Biraz sakin biraz da sessiz, lakin inadına asi ve mavi bu deniz...
Kıyıya vuran her dalga kurumaya yüz tutan bir kabuğu tekrar kanatıverir; huzur dolu mavi, asiller asili kızıla bulanır. İşte o zaman kızıl ile mavi tek bedende iki can olur, sessiz çığlıkları karışır birbirine. Bu kavuşma ayinlerinde bir başka soğuk olur Karadeniz; ruhları titreten bir griliğe bulanır gökyüzü...
Ne zamandır uğramamıştı çorak topraklarıma bu ilham verici hüzün, bile bile ladeslerden kaçar haldeydi yüreğim; ruhum ebedi bir nadasta...
En sevdiği porselen vazosunu kırdığı için annesinden dayak yiyen ama yine 'anne' diye ağlayan çocuk misali bağlıyım ben geçmişime.
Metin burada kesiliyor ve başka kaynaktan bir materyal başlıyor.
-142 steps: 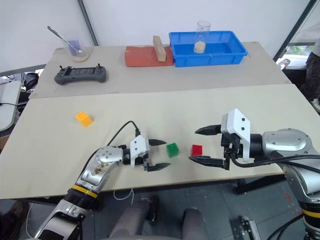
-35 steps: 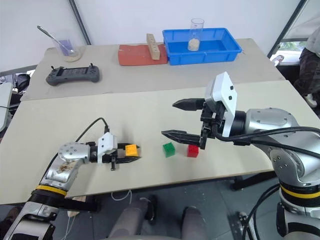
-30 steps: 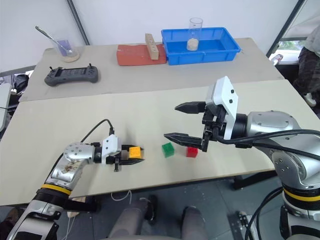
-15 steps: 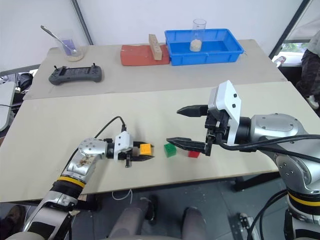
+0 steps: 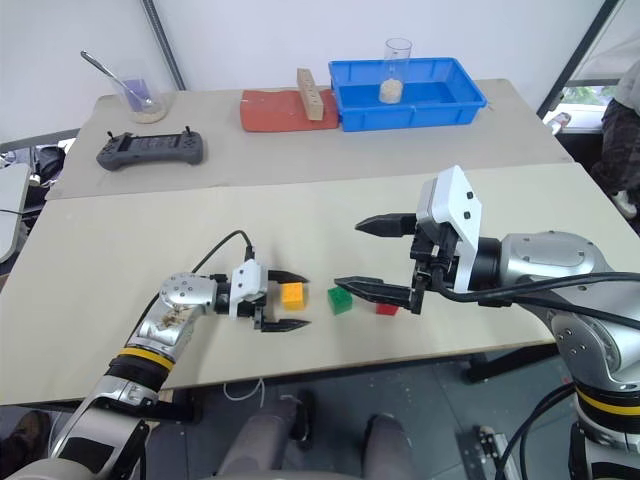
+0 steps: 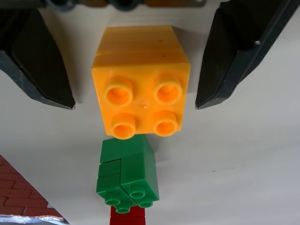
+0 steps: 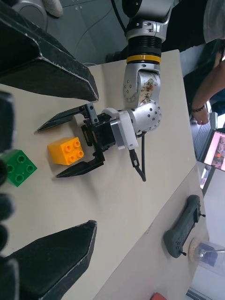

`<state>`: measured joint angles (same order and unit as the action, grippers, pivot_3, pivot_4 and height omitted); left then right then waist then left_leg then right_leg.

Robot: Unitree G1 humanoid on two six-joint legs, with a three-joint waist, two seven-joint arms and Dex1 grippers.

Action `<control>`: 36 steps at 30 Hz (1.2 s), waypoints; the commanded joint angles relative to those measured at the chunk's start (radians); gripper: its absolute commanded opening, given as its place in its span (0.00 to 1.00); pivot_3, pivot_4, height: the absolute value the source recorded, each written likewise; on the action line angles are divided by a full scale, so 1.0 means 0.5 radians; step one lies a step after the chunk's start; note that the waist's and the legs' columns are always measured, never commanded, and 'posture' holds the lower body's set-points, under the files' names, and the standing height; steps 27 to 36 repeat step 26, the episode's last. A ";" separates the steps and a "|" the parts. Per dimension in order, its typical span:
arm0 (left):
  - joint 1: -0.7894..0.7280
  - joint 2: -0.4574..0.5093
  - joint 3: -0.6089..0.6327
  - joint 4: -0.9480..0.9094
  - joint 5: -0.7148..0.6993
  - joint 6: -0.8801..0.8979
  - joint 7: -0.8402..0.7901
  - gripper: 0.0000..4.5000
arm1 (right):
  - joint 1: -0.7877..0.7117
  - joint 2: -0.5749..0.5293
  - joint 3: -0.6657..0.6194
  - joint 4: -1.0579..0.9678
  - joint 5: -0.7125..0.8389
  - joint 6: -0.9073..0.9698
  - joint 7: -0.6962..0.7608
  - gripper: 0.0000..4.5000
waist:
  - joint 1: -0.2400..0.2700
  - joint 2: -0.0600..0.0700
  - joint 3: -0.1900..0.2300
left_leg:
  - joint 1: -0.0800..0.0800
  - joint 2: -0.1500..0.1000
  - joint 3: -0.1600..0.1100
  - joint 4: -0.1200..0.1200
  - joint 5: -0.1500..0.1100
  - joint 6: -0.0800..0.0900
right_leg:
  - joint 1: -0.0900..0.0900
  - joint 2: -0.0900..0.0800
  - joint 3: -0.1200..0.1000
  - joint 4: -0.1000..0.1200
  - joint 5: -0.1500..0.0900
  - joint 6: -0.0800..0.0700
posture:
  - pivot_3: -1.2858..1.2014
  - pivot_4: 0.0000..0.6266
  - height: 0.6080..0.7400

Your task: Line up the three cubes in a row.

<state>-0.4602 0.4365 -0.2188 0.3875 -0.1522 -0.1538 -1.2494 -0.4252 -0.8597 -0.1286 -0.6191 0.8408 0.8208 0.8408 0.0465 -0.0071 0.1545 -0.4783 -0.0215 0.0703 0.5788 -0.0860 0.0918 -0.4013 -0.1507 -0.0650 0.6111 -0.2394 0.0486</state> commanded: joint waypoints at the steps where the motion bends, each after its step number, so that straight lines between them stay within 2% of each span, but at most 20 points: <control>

Yüzünün hafızamda silikleşmeye başladığı o günden beri seni her düşündüğümde sımsıkı yumuyorum gözlerimi. Benden gidişini hatırlamak uğruna beynimle girdiğim bu karşı konulmaz savaştan hala galip çıkabilsem de sahi var mı bizim savaşımızın bir galibi ya da hangimiz mağlup olup kabullenebildik bu şatafatlı yenilgiyi?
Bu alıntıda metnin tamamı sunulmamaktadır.